EXERCISE DATA Block Start
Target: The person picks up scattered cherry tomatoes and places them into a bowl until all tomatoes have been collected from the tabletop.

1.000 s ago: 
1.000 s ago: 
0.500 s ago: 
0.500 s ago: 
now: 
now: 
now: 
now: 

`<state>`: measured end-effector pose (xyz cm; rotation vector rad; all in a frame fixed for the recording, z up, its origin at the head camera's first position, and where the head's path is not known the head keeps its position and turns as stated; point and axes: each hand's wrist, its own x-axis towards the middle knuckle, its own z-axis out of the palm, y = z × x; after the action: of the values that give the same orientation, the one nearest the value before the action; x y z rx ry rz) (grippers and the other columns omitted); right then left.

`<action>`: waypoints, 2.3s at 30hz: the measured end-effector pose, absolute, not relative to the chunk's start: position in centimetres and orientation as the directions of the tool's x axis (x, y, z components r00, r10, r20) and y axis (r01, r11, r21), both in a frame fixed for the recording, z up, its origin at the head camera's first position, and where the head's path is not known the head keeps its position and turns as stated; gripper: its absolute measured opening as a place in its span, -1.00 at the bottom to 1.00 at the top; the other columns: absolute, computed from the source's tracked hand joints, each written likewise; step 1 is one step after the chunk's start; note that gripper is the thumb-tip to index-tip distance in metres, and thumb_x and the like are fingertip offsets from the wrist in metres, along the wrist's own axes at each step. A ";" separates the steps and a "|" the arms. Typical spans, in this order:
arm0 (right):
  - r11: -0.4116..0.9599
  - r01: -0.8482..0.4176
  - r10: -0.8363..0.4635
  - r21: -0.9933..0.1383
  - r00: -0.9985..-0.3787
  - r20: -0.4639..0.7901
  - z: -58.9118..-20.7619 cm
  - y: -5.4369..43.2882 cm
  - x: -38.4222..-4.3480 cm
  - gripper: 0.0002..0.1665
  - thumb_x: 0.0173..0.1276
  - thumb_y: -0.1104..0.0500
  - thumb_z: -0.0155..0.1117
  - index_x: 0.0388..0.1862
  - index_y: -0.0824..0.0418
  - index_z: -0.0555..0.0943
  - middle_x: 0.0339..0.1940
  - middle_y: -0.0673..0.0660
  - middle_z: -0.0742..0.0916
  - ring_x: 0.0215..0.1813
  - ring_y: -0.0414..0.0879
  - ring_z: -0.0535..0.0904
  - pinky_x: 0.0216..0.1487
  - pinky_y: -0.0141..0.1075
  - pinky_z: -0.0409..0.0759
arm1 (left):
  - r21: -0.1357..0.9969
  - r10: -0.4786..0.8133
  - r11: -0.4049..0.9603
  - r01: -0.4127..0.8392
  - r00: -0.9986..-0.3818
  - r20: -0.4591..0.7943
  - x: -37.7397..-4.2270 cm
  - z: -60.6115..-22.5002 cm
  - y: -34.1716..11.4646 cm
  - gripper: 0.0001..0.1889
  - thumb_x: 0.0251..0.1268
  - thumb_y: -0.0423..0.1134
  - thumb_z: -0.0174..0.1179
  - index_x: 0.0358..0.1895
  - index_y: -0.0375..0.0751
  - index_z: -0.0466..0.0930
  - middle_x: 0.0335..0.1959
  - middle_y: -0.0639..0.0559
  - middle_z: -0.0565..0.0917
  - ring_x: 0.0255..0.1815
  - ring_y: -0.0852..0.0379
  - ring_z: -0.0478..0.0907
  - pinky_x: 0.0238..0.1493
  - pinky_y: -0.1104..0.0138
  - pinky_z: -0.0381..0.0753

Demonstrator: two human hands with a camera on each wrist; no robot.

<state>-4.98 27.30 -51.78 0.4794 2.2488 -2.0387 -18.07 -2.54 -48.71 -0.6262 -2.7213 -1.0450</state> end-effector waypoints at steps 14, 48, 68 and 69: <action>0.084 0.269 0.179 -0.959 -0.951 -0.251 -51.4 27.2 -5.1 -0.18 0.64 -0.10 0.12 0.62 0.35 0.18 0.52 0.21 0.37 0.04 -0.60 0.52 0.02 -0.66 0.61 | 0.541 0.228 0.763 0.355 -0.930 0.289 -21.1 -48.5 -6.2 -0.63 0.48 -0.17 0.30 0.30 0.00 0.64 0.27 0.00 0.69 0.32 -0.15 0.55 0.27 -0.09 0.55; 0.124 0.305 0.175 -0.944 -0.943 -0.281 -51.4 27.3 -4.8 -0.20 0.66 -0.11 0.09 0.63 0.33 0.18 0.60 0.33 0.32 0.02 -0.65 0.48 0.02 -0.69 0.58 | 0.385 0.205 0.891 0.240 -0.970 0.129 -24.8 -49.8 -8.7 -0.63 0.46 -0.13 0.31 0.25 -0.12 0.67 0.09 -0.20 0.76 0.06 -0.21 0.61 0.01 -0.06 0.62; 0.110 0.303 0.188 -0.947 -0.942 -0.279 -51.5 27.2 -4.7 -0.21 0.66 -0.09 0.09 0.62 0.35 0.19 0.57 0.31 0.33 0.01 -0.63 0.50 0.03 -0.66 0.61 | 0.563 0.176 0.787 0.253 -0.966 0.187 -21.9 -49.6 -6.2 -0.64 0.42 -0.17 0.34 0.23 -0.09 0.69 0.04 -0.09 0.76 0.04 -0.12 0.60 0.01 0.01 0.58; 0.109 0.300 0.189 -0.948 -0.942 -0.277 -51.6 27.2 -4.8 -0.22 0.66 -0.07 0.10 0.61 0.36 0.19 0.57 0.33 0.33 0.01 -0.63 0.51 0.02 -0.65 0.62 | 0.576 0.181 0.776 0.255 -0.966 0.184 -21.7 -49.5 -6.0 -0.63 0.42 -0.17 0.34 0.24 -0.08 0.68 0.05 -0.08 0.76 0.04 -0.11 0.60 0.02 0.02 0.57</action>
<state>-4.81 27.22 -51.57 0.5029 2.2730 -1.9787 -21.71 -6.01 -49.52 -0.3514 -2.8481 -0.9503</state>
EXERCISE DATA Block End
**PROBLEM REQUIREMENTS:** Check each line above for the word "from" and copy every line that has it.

**TASK SOLUTION:**
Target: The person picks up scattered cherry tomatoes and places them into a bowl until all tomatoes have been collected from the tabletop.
`<action>`: waypoints, 2.3s at 30hz: the measured end-effector pose, absolute, not relative to the chunk's start: position in centimetres and orientation as the directions of the tool's x axis (x, y, z components r00, r10, r20) and y axis (r01, r11, r21), both in a frame fixed for the recording, z up, its origin at the head camera's first position, and where the head's path is not known the head keeps its position and turns as stated; gripper: its absolute measured opening as a place in its span, -1.00 at the bottom to 1.00 at the top; the other columns: absolute, computed from the source's tracked hand joints, each written likewise; step 1 is one step after the chunk's start; note that gripper is the thumb-tip to index-tip distance in metres, and thumb_x and the like are fingertip offsets from the wrist in metres, along the wrist's own axes at each step. A ";" separates the steps and a "|" the arms. Typical spans, in this order:

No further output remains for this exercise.